3317 Paris

Discovery
- Discovered by: C. Shoemaker E. Shoemaker
- Discovery site: Palomar Obs.
- Discovery date: 26 May 1984

Designations
- Pronunciation: /ˈpɛərɪs/
- Named after: Paris (Greek mythology)
- Alternative designations: 1984 KF · 1963 QD 1982 BN_{3} · 1982 DC
- Minor planet category: Jupiter trojan Trojan · background
- Adjectives: Paridian

Orbital characteristics
- Epoch 23 March 2018 (JD 2458200.5)
- Uncertainty parameter 0
- Observation arc: 54.43 yr (19,879 d)
- Aphelion: 5.8845 AU
- Perihelion: 4.5601 AU
- Semi-major axis: 5.2223 AU
- Eccentricity: 0.1268
- Orbital period (sidereal): 11.93 yr (4,359 d)
- Mean anomaly: 245.60°
- Mean motion: 0° 4^{m} 57.36^{s} / day
- Inclination: 27.866°
- Longitude of ascending node: 135.90°
- Time of perihelion: 2022-Jan-09
- Argument of perihelion: 149.91°
- Jupiter MOID: 0.4085 AU
- T_{Jupiter}: 2.7530

Physical characteristics
- Dimensions: 164.7±6.2 × 84.8±6.2 km
- Mean diameter: 126.2±6.2 km (equivalent-volume) 131.5±6.5 km (equivalent-surface)
- Synodic rotation period: 7.081013±0.000005 hours
- Geometric albedo: 0.045±0.002 (geometric)
- Spectral type: T (SMASS-II) D (Bus–DeMeo) B–V = 0.960±0.060 V–R = 0.480±0.040 V–I = 0.950±0.010
- Absolute magnitude (H): 8.30 8.32±0.27 8.4

= 3317 Paris =

Jupiter trojan asteroid

3317 Paris, provisional designation ', is a large Jupiter trojan from the Trojan camp, approximately 119 km in diameter. It was discovered on 26 May 1984 by American astronomer couple Carolyn and Eugene Shoemaker at Palomar Observatory in California, United States. The unusual and likely spherical T-type asteroid is one of the largest Jupiter trojans and has a rotation period of 7.1 hours. It was named after Trojan prince Paris from Greek mythology.

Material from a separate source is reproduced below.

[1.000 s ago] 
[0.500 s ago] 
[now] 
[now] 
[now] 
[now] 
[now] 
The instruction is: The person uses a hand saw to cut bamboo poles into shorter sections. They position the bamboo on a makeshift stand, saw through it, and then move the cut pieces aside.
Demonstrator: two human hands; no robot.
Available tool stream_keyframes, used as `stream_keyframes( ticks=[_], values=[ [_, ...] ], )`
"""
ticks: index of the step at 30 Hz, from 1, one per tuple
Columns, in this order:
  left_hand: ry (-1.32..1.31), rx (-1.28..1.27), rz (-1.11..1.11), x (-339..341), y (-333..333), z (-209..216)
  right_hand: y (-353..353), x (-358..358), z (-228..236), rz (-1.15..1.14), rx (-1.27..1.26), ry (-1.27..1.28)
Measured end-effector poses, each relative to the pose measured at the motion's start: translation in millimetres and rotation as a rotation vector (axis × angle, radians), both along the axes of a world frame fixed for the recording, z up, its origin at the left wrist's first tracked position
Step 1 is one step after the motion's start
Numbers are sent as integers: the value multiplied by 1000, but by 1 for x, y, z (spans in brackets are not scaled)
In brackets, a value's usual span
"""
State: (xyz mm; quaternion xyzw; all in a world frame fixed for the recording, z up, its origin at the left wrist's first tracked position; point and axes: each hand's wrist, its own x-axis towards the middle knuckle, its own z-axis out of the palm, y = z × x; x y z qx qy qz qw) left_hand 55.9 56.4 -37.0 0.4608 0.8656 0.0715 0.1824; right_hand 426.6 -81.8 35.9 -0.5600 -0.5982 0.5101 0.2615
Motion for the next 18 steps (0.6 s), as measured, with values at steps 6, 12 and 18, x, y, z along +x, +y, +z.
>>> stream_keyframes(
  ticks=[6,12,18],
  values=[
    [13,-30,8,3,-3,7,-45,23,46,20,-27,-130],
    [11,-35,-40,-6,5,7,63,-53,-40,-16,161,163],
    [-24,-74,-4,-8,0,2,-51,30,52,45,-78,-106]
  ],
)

== Orbit and classification ==
Paris is located in the Lagrangian point, 60° behind Jupiter in the so-called Trojan camp. It is also a non-family asteroid of the Jovian background population.

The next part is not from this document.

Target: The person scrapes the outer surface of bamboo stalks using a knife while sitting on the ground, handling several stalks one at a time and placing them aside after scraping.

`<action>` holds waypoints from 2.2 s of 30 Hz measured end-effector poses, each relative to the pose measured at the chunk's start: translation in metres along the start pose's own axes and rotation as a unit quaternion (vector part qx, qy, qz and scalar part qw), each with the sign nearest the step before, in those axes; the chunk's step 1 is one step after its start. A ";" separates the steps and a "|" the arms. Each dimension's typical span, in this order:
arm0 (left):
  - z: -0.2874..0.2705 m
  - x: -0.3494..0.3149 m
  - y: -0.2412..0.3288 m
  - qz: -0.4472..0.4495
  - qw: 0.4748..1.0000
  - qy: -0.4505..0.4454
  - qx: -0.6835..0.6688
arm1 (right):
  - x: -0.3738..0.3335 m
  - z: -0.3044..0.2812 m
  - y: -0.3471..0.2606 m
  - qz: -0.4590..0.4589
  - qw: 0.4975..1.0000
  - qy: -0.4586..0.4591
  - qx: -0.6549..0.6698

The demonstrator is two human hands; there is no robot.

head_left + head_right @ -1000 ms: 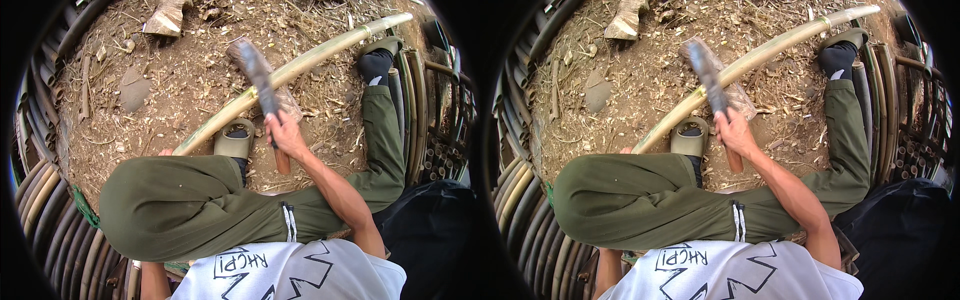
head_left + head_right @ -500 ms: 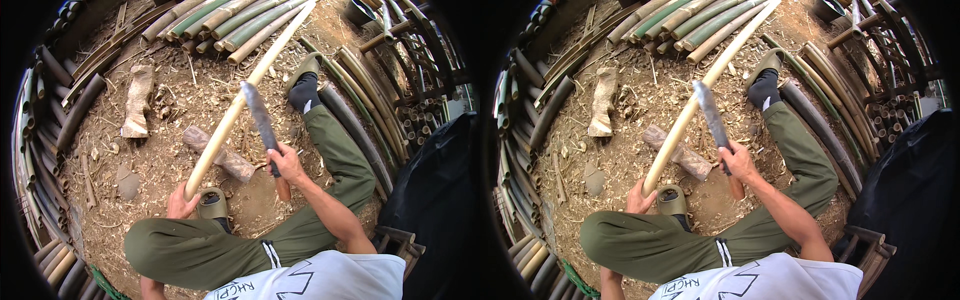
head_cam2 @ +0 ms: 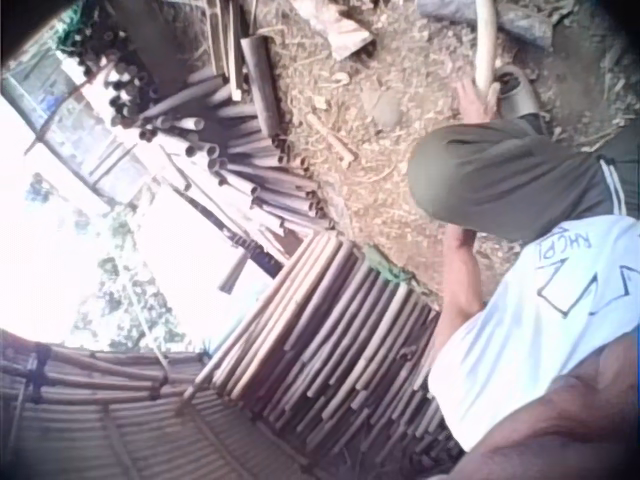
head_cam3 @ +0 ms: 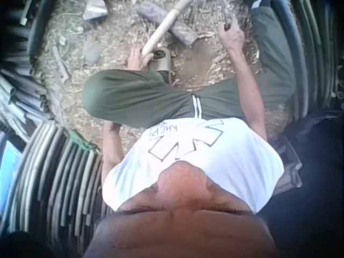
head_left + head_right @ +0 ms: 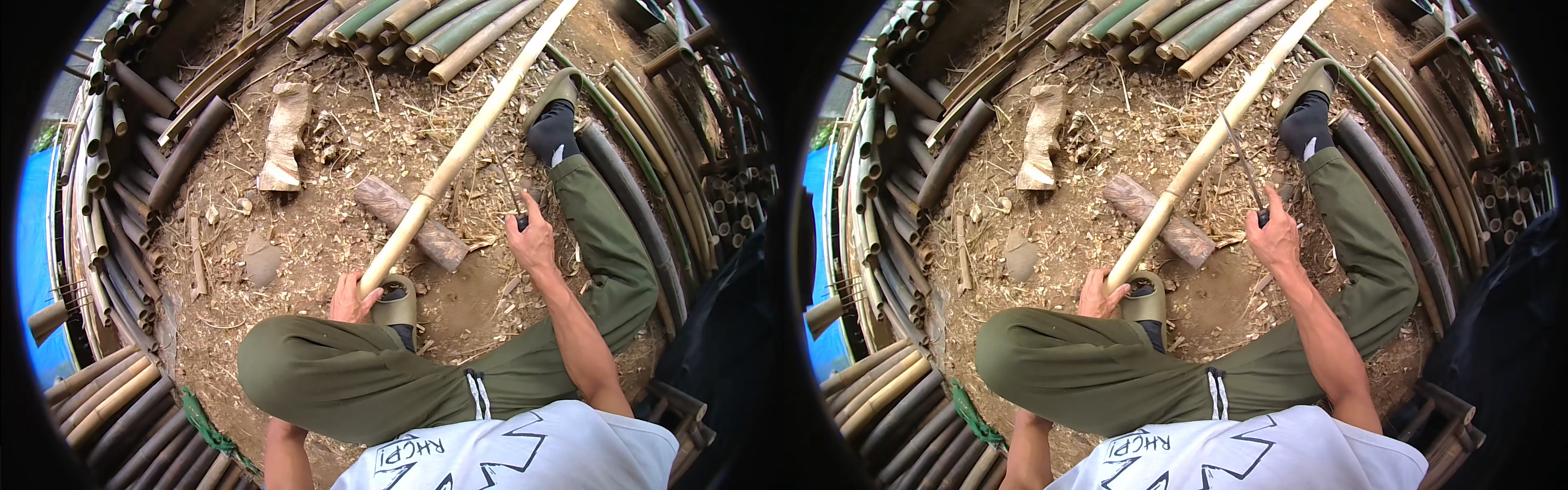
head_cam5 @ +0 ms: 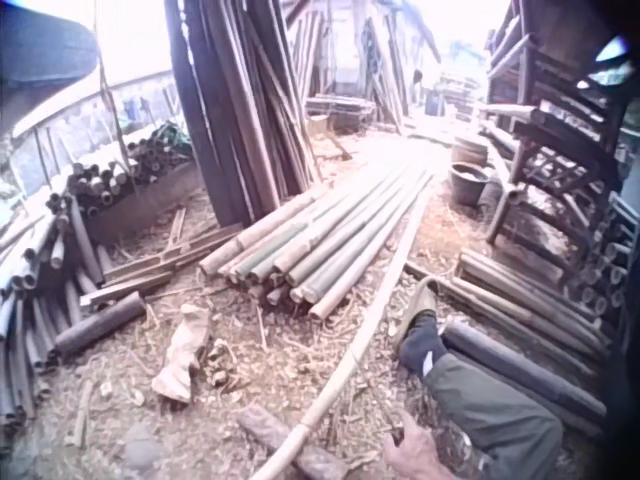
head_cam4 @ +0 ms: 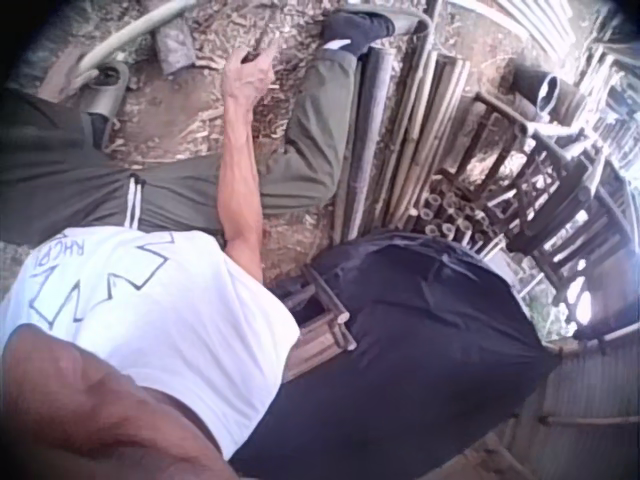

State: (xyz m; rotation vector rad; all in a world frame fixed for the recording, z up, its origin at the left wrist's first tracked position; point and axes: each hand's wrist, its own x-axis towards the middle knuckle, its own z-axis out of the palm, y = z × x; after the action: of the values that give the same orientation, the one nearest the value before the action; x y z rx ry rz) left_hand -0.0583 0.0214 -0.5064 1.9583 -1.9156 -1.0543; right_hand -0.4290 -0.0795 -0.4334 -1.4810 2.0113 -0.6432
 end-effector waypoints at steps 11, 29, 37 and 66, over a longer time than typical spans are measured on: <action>-0.286 0.038 0.126 -0.101 0.927 -0.236 -0.272 | 0.009 -0.038 -0.048 -0.179 0.977 0.113 0.029; -0.115 -0.092 0.210 -0.115 0.924 -0.217 -0.292 | -0.035 -0.063 -0.037 -0.416 0.906 -0.039 -0.072; -0.112 -0.094 0.209 -0.140 0.872 -0.271 -0.383 | -0.024 -0.067 -0.025 -0.400 0.913 -0.007 -0.078; -0.073 -0.082 0.165 -0.137 0.731 -0.339 -0.576 | -0.001 -0.058 0.006 -0.269 0.959 0.035 -0.085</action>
State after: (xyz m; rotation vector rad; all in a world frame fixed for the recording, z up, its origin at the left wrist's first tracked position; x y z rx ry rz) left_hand -0.1358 0.0520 -0.3271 1.1077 -0.6003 -2.4586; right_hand -0.4728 -0.0736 -0.3946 -2.1677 1.7456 -0.7572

It orbits the Sun at a distance of 4.6–5.9 AU once every 11 years and 11 months (4,359 days; semi-major axis of 5.22 AU). Its orbit has an eccentricity of 0.13 and an inclination of 28° with respect to the ecliptic. The body's observation arc begins as ' at Goethe Link Observatory in August 1963, more than 20 years prior to its official discovery observation at Palomar.

== Physical characteristics ==

In the SMASS classification, Paris is a rare T-type asteroid, while in the Bus–DeMeo classification it is a dark D-type asteroid, the most common type among the Jupiter trojans. Its V–I color index of 0.95 is typical for D-type asteroids.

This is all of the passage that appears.